I take this to mean that I can just pad all of my command structs with ZEROED-UINT32s for alignment.
This helps, because I like to use streaming stores when building the command lists in mapped buffers.
I use streaming stores for the write-combined memory that opengl likes to give for write-only buffer mapping.
But, streaming stores might help for normal memory too, IDK?

I initial the xmm/ymm register with:

__m128i _mm_setzero_si128()

__m256i _mm256_setzero_si256()




I build the command with:

__m128i _mm_insert_epi16 (__m128i a, int i, int imm8)
__m256i _mm256_insert_epi16 (__m256i a, __int16 i, const int index)
__m256i _mm256_insert_epi32 (__m256i a, __int32 i, const int index)
__m256i _mm256_insert_epi64 (__m256i a, __int64 i, const int index)



I store using:

void _mm_stream_si32 (int* mem_addr, int a)
void _mm_stream_si64 (__int64* mem_addr, __int64 a)
void _mm_stream_si128 (__m128i* mem_addr, __m128i a)
void _mm256_stream_si256 (__m256i * mem_addr, __m256i a)




I was using the 32 bit and 64 bit streaming stores at first, but I found that I could use the 128bit and 256bit aligned streaming stores by first zeroing the xmm/ymm register and then setting the needed fields. I know that this can end up leaving a lot of NOP commands in the list, but that doesn’t seem to impact performance noticeably for my tests. It appears that a few NOPs here and there for padding is ok performance-wise, but I would imagine that huge thousands or millions of them might be a bad thing.

I have not noticed any difference when using

glCompileCommandListNV

 to compile a tightly packet command list versus a command list where commands are 256bit aligned and NOP/ZERO padded.

Also, since NOPs appear to be ZERO, I believe one can safely initialize a command memory buffer with zeros and it would just be lots of NOPs. And since lots of memory allocating methods (HeapAlloc(HEAP_ZERO_MEMORY), VirtualAlloc, OpenGL buffers(using nullptr for data)) can do this, it seems super convenient, almost like someone planned it that way ;).

Can someone officially comment on whether NOPs are ZERO, and if they will be ZERO forever?

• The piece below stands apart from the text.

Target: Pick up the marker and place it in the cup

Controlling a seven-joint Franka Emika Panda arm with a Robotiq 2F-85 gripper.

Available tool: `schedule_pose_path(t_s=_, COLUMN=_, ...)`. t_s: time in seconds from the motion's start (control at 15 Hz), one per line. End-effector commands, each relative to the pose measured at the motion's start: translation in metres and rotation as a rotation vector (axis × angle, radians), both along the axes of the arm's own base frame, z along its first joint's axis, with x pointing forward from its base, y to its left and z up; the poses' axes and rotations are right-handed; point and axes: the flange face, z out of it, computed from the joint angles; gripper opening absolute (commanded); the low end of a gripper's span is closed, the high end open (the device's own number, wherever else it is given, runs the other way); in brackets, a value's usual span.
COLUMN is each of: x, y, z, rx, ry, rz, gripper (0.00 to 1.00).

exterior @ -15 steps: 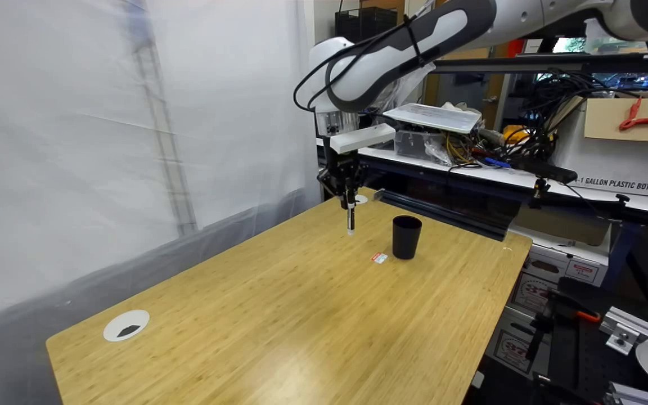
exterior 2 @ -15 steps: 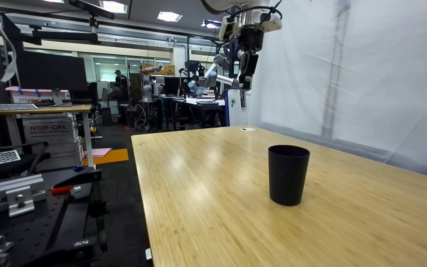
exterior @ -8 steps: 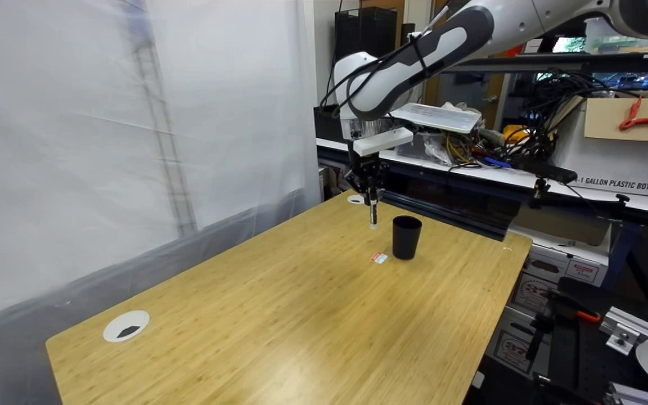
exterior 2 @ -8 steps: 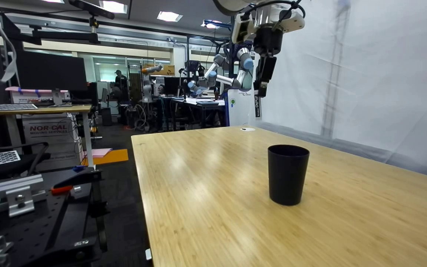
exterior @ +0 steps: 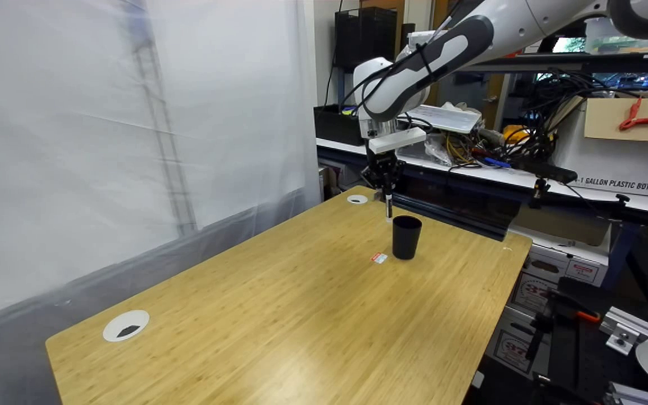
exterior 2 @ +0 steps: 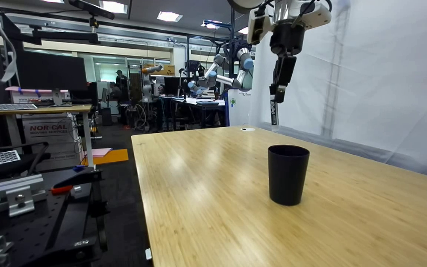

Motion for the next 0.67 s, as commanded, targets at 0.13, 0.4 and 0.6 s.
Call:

Also, please let me know if this is a fragile abuse of some corner-case, or if it is ok for standard practice.

Thanks

codepilot · April 16, 2015, 2:32pm

I have been using NV_command_list on a 750ti, 980, 960, but when I tried a laptop with an NVS 4200M I can’t find a way to use glCallCommandListNV. That is because glCallCommandListNV requires the FBO’s texture to be made resident, and the NVS 4200M is missing NV_bindless_texture and ARB_bindless_texture because the GPU is too old. glDrawCommands works because it doesn’t directly reference any FBO, and so I don’t need to make it resident.

Is there some way to make textures resident without the bindless extensions, or could an extension be made to add direct residency management for older gpus that lack the bindless abilities?

Alfonse_Reinheart · April 16, 2015, 3:02pm

Texture residency is defined by bindless texturing. So if your card can’t handle bindless texturing, it can’t really handle NV_command_list.

I’m surprised that NVIDIA exposed NV_command_list on that hardware at all. It’s possibly a driver bug.

Oh, and it’s OK to make a new thread to ask questions about NV_command_list. You don’t have to post them all here.

codepilot · April 16, 2015, 4:14pm

I thought exposing NV_command_list without bindless textures was kinda pointless too. But, since the hardware does support NV_uniform_buffer_memory, NV_vertex_buffer_unified, and NV_shader_buffer_load the shaders can still get a lot of data into them, but just not textures. There have been times where I used buffer reads instead of real textures because the picture format was so strange that it didn’t really fit well into the concept of opengl textures. And, so then something like that should still work on hardware lacking bindless textures. Using the old hardware was more of curiosity then a necessity though.